Traditional gene sequencing models struggle to establish a genuine genomic data trading market, as they fail to resolve the issue of user ownership of genomic data, cannot effectively incentivize user participation, and thus face inherent barriers to acquiring large-scale datasets.

Leveraging the decentralized model of blockchain brings about change. Taking Nebula as an example, it first returns ownership of genomic data to individuals. Second, it establishes secure computing frameworks that protect user data. Third, it fully utilizes smart contracts, blockchain technology, and token systems.

As a result, Nebula’s model enables direct transactions between buyers and sellers of genomic data. Unlike traditional models, this approach reduces transaction costs. The cost reduction leads to more affordable genomic sequencing services, thereby encouraging broader participation. Increased participation enhances the value of the data, which in turn makes genomic sequencing services more clinically actionable, with significant implications for healthcare, reproduction, weight management, and general wellness.

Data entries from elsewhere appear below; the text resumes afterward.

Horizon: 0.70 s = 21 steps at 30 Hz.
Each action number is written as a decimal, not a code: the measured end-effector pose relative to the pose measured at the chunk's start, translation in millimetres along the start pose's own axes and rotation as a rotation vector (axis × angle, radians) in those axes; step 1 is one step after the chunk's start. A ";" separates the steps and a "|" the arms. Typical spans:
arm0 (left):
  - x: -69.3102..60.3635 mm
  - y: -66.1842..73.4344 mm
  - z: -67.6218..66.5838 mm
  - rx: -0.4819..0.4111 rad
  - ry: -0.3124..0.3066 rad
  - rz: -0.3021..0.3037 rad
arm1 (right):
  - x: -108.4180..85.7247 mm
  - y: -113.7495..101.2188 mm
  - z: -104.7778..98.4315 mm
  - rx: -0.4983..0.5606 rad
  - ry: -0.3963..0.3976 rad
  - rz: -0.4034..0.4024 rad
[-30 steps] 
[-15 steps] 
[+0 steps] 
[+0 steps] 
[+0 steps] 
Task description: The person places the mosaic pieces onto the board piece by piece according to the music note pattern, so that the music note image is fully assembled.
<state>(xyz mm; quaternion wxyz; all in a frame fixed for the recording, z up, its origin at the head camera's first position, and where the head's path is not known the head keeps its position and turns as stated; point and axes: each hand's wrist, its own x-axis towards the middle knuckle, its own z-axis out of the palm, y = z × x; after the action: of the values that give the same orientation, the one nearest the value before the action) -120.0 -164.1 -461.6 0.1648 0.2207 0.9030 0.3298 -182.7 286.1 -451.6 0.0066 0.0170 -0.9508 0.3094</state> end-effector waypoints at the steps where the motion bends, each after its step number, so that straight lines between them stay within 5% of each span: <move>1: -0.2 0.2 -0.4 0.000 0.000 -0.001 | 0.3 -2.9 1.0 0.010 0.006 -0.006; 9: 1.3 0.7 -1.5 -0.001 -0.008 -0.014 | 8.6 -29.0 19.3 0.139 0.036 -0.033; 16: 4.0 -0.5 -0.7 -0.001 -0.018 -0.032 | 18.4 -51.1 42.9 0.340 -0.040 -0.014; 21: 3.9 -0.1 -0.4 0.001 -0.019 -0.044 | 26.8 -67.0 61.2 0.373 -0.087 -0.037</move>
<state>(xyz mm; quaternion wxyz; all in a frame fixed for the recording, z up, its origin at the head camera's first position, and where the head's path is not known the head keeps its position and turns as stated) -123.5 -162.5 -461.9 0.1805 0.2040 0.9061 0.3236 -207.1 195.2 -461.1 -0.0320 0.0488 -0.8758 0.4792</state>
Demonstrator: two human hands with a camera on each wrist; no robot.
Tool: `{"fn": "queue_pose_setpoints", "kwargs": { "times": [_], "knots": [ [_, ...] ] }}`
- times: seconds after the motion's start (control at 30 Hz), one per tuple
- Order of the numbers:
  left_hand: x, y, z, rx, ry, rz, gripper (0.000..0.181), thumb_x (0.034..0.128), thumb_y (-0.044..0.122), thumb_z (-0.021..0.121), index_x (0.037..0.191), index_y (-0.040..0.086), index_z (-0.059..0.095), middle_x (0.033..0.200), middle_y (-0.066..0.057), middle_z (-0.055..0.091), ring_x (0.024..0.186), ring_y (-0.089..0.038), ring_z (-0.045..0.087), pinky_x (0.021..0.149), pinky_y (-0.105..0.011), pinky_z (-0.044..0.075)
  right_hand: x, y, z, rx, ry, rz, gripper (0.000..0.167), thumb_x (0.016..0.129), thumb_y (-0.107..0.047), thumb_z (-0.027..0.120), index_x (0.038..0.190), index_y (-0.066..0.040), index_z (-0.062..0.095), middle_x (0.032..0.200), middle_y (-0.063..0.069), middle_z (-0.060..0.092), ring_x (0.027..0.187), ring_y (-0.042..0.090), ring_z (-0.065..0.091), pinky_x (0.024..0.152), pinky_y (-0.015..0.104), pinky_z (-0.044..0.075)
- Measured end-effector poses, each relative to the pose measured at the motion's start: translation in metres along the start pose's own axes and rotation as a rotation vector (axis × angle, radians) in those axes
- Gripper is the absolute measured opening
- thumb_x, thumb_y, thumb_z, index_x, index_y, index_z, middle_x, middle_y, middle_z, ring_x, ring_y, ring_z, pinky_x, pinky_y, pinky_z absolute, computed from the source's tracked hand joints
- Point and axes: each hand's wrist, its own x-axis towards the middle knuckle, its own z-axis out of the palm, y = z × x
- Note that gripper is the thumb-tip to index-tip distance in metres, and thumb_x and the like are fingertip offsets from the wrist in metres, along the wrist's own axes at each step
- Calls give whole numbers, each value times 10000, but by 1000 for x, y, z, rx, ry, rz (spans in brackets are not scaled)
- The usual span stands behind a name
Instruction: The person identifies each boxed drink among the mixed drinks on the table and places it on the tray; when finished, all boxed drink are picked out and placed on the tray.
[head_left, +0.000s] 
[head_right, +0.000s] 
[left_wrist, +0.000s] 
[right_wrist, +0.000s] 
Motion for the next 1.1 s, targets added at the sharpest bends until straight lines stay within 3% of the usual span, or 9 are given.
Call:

In particular, the integration of genomic sequencing data, corresponding phenotypic data, and machine learning may yield many unexpected new discoveries for humanity and provide personalized health guidance for each individual. This holds sufficient appeal for the majority of people.

Furthermore, Nebula addresses privacy concerns through its decentralized model. To alleviate such concerns, genomic data owners within the Nebula ecosystem can store their genomic data privately while maintaining control over access permissions. Technologies such as encrypted secure computation are employed during data sharing. Meanwhile, data owners remain anonymous, whereas data buyers are required to have fully transparent identities. Nebula’s blockchain stores all transaction records, which are immutable.

For data demanders, acquiring high-quality genomic data and corresponding phenotypic data directly from individual users can reduce costs, facilitate the identification of patterns within the data, streamline new drug development, and enable the provision of personalized health solutions to users.

Given that the cost of genomic sequencing remains high and ordinary users still face usability barriers in adopting blockchain and related technologies, there is a long road ahead before a genuine genomic sequencing trading market can take shape. In this regard, we must maintain a clear-headed understanding and exercise ample patience.

As evidenced by the above discussion, blockchain technology and decentralized models have the potential to reshape the genome sequencing industry. It is anticipated that projects like Nebula will fully leverage blockchain to establish a truly scalable, decentralized marketplace for genomic data. Once a positive feedback loop is established, this will generate unprecedented industry-wide impact.